An extensive Guardian investigationhas examined the accounts of the UK's biggest companies - many of them household names - and discovered a series of sophisticated tax strategies which, critics say, amount to an almost unstoppable tide of perfectly legal corporate tax avoidance.
The veil of confidentiality that covers these tax avoidance schemes is so difficult to penetrate that nobody knows exactly how much tax goes missing each year. But HM Revenue & Customs estimated that the size of the tax gap could be anything between £3.7bn and £13bn. The Commons public accounts committee put it at a possible £8.5bn and the TUC said £12bn.
UK listed companies are not required to set out exactly how much UK corporation tax they actually hand over to HM Revenue & Customs. When the Guardian asked each FTSE 100 company to provide this information only two offered a response.

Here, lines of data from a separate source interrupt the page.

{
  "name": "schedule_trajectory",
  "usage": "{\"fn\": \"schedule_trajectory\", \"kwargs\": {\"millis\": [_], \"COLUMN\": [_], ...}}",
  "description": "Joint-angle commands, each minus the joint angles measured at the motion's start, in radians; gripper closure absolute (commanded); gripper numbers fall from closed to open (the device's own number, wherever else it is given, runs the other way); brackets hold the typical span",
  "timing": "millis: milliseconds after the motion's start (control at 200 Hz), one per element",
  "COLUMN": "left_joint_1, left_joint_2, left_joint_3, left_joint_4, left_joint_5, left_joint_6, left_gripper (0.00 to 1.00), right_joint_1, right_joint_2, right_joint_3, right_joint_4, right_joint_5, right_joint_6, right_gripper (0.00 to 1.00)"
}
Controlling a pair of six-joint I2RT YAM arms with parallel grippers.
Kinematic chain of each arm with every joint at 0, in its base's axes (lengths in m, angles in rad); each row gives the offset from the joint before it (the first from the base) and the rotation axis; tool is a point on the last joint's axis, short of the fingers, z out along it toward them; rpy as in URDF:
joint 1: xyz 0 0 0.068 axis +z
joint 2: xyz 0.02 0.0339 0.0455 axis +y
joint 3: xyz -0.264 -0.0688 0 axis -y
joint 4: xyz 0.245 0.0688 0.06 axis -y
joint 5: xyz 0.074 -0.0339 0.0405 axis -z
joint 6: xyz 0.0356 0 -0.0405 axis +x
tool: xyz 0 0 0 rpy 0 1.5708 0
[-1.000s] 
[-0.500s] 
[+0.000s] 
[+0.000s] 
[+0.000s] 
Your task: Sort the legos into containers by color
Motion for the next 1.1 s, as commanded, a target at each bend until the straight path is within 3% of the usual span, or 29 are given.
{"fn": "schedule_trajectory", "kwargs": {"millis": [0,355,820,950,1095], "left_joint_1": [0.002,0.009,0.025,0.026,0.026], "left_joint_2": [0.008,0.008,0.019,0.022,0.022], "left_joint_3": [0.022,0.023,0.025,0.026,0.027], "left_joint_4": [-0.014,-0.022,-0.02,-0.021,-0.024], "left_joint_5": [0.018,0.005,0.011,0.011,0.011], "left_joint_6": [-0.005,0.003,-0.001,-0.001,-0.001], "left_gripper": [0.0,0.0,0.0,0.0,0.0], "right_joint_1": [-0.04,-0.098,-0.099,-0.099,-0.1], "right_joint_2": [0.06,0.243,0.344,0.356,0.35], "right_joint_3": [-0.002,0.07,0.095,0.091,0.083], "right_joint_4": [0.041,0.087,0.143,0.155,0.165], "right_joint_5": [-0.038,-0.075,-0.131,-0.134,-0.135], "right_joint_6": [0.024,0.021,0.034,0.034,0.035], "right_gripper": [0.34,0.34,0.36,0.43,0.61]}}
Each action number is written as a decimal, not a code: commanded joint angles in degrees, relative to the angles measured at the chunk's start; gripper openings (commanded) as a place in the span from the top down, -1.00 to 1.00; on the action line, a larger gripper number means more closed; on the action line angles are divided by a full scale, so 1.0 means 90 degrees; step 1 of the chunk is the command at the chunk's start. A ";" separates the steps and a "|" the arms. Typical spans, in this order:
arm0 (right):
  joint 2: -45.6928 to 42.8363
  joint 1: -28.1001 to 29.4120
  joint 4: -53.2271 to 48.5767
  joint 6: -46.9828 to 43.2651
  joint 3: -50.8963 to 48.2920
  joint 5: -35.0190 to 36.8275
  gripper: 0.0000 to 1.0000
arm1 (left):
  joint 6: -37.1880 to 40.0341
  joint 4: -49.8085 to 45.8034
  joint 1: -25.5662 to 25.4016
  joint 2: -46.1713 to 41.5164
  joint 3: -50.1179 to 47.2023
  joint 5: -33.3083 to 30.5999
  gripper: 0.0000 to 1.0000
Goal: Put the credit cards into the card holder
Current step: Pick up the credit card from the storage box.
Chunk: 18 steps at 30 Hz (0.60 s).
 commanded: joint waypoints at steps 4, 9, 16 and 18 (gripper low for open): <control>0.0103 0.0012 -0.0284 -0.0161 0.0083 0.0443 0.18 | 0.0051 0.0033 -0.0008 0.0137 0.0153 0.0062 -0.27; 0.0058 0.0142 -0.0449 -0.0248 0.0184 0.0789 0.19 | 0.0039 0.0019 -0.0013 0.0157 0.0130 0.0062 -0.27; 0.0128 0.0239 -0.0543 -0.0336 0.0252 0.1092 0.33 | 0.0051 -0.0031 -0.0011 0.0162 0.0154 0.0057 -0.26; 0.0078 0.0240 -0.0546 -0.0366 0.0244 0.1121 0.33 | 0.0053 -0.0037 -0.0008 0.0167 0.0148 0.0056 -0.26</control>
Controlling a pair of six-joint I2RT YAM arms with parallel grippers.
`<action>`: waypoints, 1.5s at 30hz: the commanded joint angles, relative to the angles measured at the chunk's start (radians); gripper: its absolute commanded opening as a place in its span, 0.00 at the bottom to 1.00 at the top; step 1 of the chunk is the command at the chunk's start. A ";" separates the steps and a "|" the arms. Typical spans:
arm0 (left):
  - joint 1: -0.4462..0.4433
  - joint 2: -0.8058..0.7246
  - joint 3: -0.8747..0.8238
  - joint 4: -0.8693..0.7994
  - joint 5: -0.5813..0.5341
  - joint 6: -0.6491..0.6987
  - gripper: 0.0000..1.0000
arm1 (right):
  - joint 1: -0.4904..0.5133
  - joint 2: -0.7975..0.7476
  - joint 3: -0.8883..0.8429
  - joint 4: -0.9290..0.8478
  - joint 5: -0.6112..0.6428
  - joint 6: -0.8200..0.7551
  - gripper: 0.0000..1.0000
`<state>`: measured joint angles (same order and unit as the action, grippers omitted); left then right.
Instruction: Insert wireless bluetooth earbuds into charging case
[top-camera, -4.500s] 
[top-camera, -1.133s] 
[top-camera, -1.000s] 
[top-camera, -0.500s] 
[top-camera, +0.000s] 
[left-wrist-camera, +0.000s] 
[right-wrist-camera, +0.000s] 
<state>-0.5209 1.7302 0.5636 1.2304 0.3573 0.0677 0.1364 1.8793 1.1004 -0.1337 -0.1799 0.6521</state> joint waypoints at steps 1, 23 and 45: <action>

Similarly each company was asked what its official policy on so-called tax planning is and how this is implemented. No company was prepared to answer the question directly. However, the investigation, which we publish over coming days, has established that:
• The UK-based drinks giant Diageo plc has transferred ownership of brands worth billions of pounds, including Johnnie Walker, J&B and Gilbey's gin, to a subsidiary in the Netherlands where profits accrued virtually tax-free. Despite average profits of £2bn a year, it paid an average of £43m a year in UK tax - little more than 2% of its overall profits.
• Two major drug firms have shifted ownership of their brands to tax havens in the Caribbean. Their UK operations can then be made to pay royalties for the use of the trademarks, reducing their profits and the amount of tax due in this country.
• An internationally renowned corporation has structured itself so that it is now simultaneously a British public company, tax-resident in Amsterdam, but whose brands are Swiss-owned.